> _Assigned task_:
Produce an exact transcription of the data, with the images left out.

> _Data_:

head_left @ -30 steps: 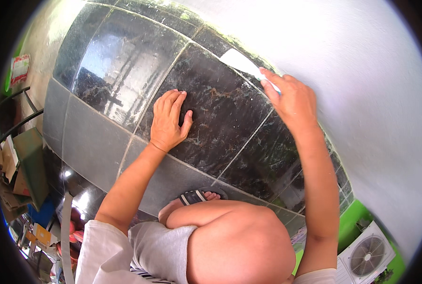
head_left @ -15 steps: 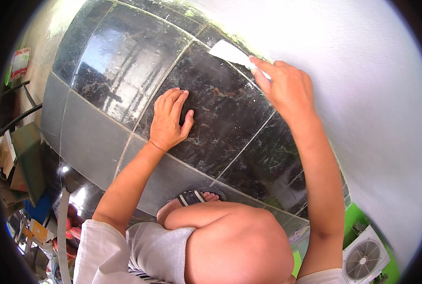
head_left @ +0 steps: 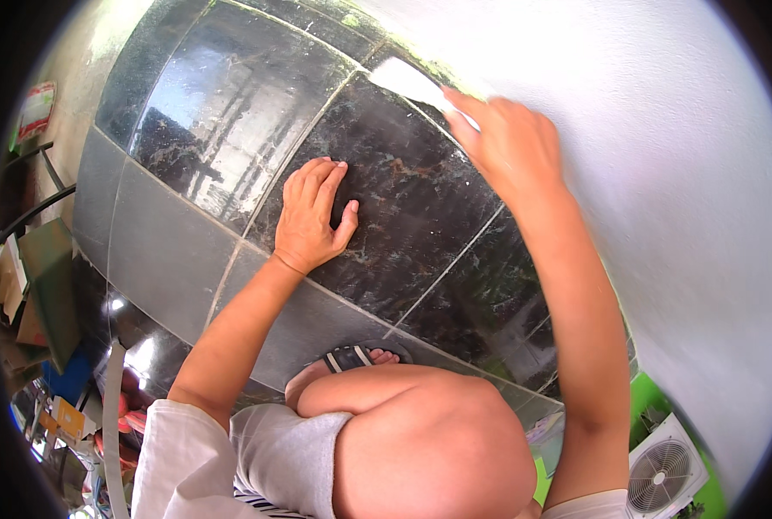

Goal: The person applies grout to the joints between dark wall tiles using a small white plastic spatula. They work methodically along the upper horizontal and vertical seams, smoothing the material into the gaps.

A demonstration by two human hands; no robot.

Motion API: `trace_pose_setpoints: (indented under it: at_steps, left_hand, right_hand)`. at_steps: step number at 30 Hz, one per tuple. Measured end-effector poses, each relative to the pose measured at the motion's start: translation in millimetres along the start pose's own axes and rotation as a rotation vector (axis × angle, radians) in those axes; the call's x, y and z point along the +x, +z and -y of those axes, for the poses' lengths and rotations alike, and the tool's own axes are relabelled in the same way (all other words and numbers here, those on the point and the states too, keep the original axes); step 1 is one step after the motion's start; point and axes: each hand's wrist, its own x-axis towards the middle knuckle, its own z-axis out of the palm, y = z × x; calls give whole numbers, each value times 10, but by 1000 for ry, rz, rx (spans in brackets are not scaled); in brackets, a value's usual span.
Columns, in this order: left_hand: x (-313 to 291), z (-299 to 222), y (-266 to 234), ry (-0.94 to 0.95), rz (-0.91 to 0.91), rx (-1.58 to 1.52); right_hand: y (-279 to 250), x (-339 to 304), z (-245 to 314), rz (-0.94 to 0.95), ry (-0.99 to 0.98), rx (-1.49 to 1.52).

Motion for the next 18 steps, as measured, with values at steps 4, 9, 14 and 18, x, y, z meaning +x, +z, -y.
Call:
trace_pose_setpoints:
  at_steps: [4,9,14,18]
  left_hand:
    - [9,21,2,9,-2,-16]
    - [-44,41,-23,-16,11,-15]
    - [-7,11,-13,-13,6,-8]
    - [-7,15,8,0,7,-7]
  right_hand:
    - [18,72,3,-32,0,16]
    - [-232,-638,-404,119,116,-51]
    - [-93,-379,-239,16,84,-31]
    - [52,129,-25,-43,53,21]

> _Answer to the exercise_:
head_left @ -30 steps: 
head_left @ -15 steps: 
head_left @ +0 steps: 

Goal: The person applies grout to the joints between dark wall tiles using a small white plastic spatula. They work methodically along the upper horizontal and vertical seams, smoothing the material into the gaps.

A demonstration by two human hands; no robot.

Motion API: `trace_pose_setpoints: (indented under it: at_steps, left_hand, right_hand)`. at_steps: step number at 30 Hz, one per tuple. Measured end-effector poses, each relative to the pose measured at the motion's start: translation in millimetres along the start pose's own axes and rotation as a rotation vector (axis × angle, radians) in those axes; the call's x, y and z point along the +x, +z and -y of those axes, for the poses' lengths and rotations alike, and the tool's own axes are relabelled in the same way (all other words and numbers here, those on the point and the states too, keep the original axes); step 1 is one step after the motion's start; point and axes: each hand's wrist, its own x-axis towards the middle knuckle, its own z-axis out of the palm, y = z × x; calls give whole numbers, each value times 10, but by 1000 for ry, rz, rx (spans in brackets are not scaled); in brackets, a value's usual span.
Columns, in this order: left_hand: x (-313 to 291), z (-299 to 222), y (-266 to 234), ry (-0.94 to 0.95), rz (-0.91 to 0.91), rx (-1.58 to 1.52); right_hand: y (-279 to 250), x (-339 to 304), z (-245 to 314), rz (-0.94 to 0.95), ry (-0.99 to 0.98), rx (-1.49 to 1.52).

Motion for the next 18 steps, as measured, with values at steps 4, 9, 14 and 18, x, y, z meaning +x, +z, -y.
Call:
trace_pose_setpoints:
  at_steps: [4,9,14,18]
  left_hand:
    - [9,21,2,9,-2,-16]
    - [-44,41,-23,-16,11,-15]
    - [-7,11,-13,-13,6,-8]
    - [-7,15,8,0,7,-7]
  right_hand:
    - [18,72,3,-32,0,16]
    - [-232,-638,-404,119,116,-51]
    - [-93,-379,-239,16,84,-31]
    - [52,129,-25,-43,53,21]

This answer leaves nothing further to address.